# Exercise
Could you work out the number of lines in the listing that include the word "task" and reply with that figure alone?

# Materials provided
-------------------------

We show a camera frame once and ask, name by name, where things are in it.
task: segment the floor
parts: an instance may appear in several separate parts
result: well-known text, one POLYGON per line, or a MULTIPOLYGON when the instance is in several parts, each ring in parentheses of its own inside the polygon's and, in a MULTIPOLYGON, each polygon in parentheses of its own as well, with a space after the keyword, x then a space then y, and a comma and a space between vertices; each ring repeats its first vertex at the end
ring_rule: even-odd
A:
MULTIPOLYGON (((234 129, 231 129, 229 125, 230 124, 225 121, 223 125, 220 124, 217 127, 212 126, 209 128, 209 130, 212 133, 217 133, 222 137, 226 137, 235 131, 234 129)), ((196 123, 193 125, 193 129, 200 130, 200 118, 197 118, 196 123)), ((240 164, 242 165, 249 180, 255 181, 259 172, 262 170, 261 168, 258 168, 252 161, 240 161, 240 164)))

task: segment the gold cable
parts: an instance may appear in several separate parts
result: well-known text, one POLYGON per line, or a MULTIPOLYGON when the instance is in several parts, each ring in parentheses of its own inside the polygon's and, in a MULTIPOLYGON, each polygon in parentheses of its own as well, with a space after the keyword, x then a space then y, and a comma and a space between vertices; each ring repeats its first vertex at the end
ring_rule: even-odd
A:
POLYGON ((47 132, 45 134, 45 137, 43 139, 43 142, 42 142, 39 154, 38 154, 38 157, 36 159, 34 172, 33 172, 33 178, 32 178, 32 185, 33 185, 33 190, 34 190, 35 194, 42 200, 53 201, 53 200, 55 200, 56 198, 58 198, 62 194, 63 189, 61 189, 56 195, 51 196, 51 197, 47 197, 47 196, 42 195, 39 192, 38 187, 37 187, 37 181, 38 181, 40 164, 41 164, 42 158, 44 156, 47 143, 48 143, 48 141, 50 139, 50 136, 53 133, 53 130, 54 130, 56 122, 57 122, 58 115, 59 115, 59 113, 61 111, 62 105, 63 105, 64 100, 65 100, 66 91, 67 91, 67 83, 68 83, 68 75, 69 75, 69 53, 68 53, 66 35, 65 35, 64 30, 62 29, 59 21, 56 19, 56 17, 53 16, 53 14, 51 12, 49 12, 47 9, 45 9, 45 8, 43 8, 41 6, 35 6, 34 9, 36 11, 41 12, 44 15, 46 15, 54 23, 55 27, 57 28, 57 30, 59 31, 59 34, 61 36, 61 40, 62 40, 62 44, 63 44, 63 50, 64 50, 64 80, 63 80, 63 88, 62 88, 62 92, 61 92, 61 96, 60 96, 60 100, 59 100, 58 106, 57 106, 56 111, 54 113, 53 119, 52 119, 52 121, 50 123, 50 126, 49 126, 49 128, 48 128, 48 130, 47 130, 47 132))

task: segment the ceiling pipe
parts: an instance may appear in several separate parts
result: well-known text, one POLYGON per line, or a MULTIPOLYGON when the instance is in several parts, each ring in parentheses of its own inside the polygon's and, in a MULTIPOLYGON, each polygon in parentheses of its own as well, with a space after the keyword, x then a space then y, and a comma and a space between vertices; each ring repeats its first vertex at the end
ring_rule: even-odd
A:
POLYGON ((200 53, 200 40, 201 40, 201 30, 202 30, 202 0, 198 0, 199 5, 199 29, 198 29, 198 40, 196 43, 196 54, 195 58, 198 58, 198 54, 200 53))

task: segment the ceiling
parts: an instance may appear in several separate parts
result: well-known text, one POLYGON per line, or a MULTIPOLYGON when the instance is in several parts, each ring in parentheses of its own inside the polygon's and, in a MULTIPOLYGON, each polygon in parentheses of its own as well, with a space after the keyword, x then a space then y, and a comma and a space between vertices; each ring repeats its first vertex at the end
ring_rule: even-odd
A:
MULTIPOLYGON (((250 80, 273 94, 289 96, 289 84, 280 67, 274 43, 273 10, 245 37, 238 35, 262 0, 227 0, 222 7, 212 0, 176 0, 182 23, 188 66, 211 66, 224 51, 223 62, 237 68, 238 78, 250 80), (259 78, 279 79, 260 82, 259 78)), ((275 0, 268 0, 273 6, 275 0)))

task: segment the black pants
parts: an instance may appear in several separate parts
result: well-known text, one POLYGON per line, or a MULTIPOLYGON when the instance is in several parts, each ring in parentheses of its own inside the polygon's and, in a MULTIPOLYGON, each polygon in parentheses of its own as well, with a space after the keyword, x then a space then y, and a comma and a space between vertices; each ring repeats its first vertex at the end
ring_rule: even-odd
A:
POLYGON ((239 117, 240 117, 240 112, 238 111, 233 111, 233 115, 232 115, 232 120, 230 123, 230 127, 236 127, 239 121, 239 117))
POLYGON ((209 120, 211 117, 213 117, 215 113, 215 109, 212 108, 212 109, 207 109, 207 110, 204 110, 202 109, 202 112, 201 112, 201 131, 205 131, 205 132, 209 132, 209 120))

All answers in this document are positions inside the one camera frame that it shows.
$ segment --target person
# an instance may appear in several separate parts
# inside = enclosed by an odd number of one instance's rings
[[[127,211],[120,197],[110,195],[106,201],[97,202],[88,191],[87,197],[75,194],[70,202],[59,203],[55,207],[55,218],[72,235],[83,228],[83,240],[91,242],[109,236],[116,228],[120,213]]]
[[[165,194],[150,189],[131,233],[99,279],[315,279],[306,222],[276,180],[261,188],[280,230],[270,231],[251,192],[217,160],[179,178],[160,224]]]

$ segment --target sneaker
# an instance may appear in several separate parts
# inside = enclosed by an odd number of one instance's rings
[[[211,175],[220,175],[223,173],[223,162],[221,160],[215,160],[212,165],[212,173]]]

-------------------------

# Solution for this problem
5